Obwohl es heißt, sie [die Alte Macht] stamme von den Tieren, gibt es andere Wege, sich mit dieser gemeinen Magie zu besudeln. Kluge Eltern werden ihrem Kind nicht erlauben, mit Welpen von Hund und Katze zu spielen, die noch bei der Mutter trinken, noch gestatten, dass sie schlafen, wo ein Tier sein Lager hat. Eines Kindes schlafender Sinn ist besonders wehrlos gegenüber den ihn bedrängenden Träumen von Tieren, und daher ist es in Gefahr, die Sprache eines Tieres zur Sprache seines Herzens zu machen.35

Wie der Mensch sind die Tiere in den beiden Weitseher-Chroniken Bewusstseinshaber, deren Gedanken und Gefühle das Bewusstsein der Menschen, die ihnen zu nahe kommen, erreichen, negativ aufgefasst wie in dem Zitat: infizieren können.
Nach G.R.R. Martin verwenden auch E.L. Greiff und Brandon Sanderson den Vogeltopos in zwei neueren Fantasy-Erzähltexten. In der noch unvollendeten Roman-Trilogie Zwölf Wasser36 sowie einer neuen Cosmere-Novelle Sandersons, Sixth of the Dusk37 sind Vögel nicht nur, und nicht länger, nur Omenvögel.
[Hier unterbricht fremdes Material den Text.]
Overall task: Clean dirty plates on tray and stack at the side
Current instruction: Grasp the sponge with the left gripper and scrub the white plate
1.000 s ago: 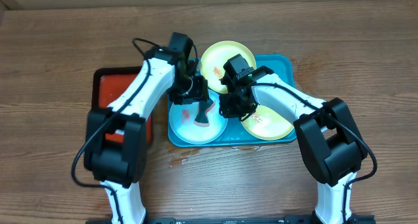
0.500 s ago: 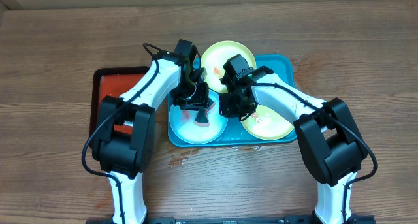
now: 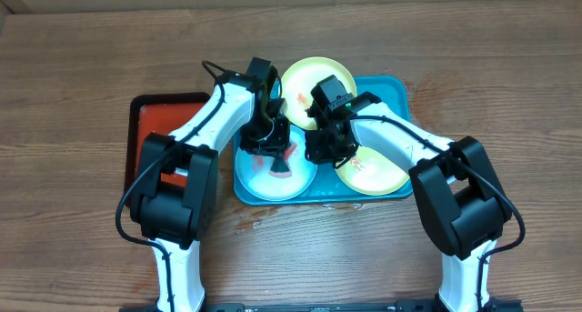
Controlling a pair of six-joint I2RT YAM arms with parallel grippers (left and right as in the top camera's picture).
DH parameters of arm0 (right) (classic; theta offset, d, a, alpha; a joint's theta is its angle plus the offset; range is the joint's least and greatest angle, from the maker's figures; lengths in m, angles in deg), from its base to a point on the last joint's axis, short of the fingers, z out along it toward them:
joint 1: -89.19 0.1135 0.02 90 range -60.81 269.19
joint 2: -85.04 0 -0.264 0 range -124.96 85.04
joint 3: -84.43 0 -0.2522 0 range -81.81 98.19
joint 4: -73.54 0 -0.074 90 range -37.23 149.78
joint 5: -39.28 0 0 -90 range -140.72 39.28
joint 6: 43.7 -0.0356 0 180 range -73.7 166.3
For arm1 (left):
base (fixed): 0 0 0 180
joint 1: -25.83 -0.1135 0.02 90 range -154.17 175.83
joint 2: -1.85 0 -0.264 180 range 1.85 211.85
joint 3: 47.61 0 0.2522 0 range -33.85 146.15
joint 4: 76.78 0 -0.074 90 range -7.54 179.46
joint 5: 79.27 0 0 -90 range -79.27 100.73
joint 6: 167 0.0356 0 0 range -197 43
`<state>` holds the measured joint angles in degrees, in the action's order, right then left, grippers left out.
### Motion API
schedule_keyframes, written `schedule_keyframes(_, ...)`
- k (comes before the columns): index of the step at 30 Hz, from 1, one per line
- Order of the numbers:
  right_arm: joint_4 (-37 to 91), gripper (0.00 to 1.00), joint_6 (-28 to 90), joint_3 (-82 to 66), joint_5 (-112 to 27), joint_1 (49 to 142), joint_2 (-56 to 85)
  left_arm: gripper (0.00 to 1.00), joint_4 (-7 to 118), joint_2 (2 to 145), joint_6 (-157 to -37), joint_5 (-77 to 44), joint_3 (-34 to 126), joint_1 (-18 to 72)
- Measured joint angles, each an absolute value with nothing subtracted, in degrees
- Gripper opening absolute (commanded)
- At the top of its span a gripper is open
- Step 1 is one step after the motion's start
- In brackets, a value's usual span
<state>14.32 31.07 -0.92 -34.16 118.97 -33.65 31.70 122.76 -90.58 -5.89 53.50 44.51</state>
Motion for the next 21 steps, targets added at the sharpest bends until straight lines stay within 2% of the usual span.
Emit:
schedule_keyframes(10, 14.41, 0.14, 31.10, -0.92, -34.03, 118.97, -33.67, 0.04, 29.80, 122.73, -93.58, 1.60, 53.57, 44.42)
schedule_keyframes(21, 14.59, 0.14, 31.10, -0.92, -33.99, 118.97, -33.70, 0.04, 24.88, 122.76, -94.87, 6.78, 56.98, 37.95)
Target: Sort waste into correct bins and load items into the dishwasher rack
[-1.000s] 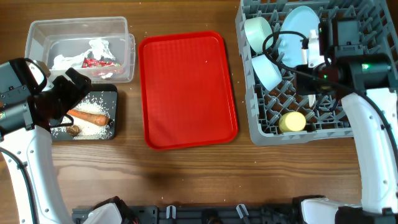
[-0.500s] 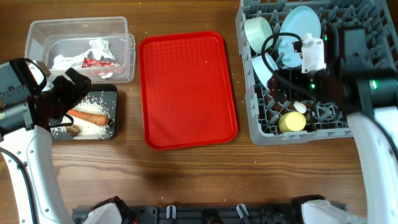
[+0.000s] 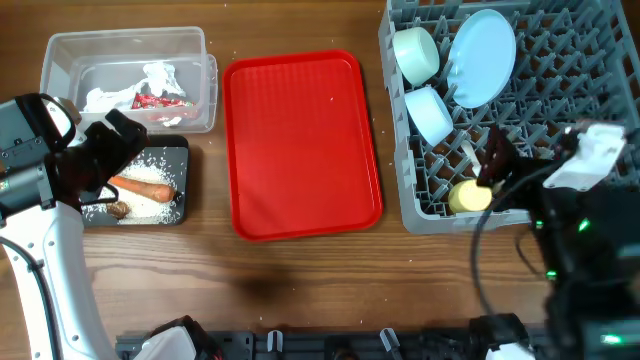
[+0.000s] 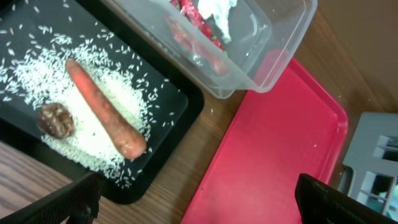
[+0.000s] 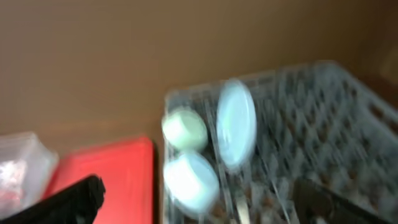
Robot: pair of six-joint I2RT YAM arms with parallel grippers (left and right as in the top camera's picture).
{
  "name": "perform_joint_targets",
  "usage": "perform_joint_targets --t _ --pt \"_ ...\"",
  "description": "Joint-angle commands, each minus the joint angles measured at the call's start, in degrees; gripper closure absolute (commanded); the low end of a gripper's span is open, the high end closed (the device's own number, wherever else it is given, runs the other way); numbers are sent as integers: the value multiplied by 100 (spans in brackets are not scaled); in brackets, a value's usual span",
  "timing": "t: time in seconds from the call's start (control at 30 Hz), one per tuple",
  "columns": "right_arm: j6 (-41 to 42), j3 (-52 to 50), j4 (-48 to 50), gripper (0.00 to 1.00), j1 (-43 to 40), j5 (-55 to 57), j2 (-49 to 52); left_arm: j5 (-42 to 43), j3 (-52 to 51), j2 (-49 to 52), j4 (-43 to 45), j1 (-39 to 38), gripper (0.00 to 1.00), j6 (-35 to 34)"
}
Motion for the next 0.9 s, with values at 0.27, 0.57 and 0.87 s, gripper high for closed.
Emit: perform_joint_targets --t 0.27,0.57,0.87 --pt "-96 -4968 2492 0 -129 -909 -3617 4 63 0 31 33 0 -42" --pt "-96 -5064 2706 0 -131 -909 -3589 4 63 0 31 33 0 -42" --pt "-96 -5064 2706 0 -131 -911 -3589 -754 50 -1189 24 -1080 0 -2"
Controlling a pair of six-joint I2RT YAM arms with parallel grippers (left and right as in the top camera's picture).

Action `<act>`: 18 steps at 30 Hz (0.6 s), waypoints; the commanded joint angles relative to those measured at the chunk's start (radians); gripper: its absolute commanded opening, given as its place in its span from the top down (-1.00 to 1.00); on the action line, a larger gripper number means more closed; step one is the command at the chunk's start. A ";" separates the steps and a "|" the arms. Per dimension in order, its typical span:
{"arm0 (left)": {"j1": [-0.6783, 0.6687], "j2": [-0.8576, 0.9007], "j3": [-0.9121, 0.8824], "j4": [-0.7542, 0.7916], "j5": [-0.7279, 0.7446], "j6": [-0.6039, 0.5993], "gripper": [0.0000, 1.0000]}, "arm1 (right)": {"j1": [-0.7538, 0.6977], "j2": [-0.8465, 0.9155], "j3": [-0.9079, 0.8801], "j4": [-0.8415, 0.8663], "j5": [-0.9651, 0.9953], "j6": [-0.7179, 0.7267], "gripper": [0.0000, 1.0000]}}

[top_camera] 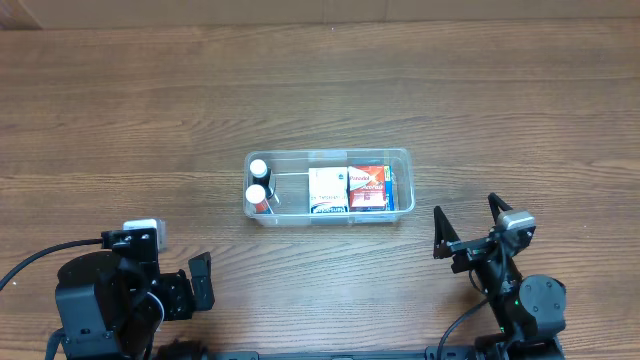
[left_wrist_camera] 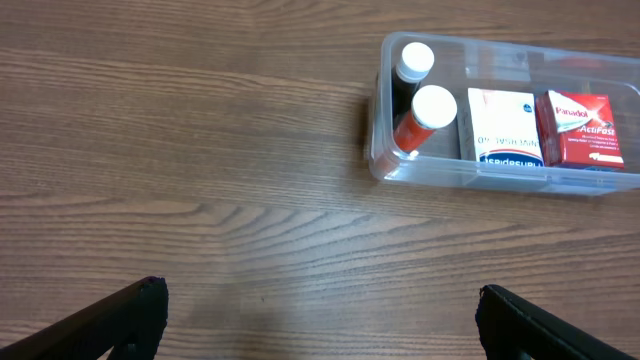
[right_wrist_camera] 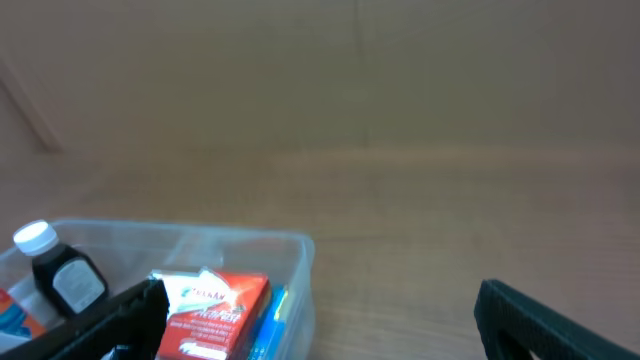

Sie übernehmen die Rolle eines Hilfsgeistes wie in den schamanistischen Überzeugungssystemen: Sie sind Psychic Birds.38 Mit dieser Vorstellung (und der Funktion) von „psychischen Vögel“ beschäftigt sich der zweite Teil meiner Studie anhand von drei besonderen Vögel: dem Falken Juhut in E.L. Greiffs Trilogie sowie den fantastischen Vögeln Kokerlii und Sak, die sich einer ornithologischen Kategorie entziehen, und von B. Sanderson schlicht Aviare genannt werden. Bei diesen dreien handelt es sich um Vögel, zu denen ihre Besitzer Beziehungen wie zu einer Partialseele, einer eigenen externalisierten psychischen Instanz pflegen.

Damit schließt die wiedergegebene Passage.